Repeat exactly, please, the lines that begin at the start of the listing and end at the line holding "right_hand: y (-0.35".

========================================================================

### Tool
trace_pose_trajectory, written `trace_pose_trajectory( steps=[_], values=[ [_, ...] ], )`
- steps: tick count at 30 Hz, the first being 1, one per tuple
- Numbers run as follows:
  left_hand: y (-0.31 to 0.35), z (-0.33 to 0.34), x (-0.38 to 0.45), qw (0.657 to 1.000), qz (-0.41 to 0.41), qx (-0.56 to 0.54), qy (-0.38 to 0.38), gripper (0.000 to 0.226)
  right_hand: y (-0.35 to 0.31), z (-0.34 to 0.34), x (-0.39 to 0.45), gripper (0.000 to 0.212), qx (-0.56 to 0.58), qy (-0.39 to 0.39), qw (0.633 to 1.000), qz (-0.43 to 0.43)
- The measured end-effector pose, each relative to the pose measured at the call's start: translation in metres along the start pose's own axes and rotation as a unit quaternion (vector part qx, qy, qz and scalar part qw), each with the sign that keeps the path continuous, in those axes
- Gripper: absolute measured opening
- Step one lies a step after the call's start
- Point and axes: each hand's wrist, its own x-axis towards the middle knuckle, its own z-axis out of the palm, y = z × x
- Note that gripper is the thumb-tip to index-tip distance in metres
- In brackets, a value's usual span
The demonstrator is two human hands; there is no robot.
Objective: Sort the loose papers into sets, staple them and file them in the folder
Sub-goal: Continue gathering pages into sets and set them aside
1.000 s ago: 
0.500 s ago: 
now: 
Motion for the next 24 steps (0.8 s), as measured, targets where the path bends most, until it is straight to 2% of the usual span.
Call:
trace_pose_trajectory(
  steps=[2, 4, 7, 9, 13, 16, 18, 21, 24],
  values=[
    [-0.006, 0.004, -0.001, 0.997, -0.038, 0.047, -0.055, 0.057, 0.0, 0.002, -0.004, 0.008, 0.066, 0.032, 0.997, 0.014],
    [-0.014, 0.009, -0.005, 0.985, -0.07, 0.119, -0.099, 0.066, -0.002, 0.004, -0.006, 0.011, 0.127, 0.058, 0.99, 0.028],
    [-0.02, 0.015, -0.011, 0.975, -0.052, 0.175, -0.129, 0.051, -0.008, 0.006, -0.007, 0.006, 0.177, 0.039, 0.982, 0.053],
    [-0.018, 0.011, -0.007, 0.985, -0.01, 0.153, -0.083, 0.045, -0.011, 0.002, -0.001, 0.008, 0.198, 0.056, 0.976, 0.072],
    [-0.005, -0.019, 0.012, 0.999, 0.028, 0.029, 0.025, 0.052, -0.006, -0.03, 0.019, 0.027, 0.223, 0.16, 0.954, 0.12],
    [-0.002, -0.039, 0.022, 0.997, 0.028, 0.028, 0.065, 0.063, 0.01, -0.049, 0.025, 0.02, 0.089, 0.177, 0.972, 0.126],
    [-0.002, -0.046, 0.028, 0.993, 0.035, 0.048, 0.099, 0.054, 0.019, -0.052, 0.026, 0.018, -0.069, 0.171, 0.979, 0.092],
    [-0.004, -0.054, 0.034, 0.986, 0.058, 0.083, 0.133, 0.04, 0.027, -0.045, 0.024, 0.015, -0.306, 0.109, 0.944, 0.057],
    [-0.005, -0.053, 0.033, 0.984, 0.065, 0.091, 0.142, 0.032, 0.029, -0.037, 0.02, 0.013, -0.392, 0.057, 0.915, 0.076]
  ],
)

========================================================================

Response to the task:
### Tool
trace_pose_trajectory, written `trace_pose_trajectory( steps=[_], values=[ [_, ...] ], )`
- steps: tick count at 30 Hz, the first being 1, one per tuple
- Numbers run as follows:
  left_hand: y (-0.31 to 0.35), z (-0.33 to 0.34), x (-0.38 to 0.45), qw (0.657 to 1.000), qz (-0.41 to 0.41), qx (-0.56 to 0.54), qy (-0.38 to 0.38), gripper (0.000 to 0.226)
  right_hand: y (-0.35 to 0.31), z (-0.34 to 0.34), x (-0.39 to 0.45), gripper (0.000 to 0.212), qx (-0.56 to 0.58), qy (-0.39 to 0.39), qw (0.633 to 1.000), qz (-0.43 to 0.43)

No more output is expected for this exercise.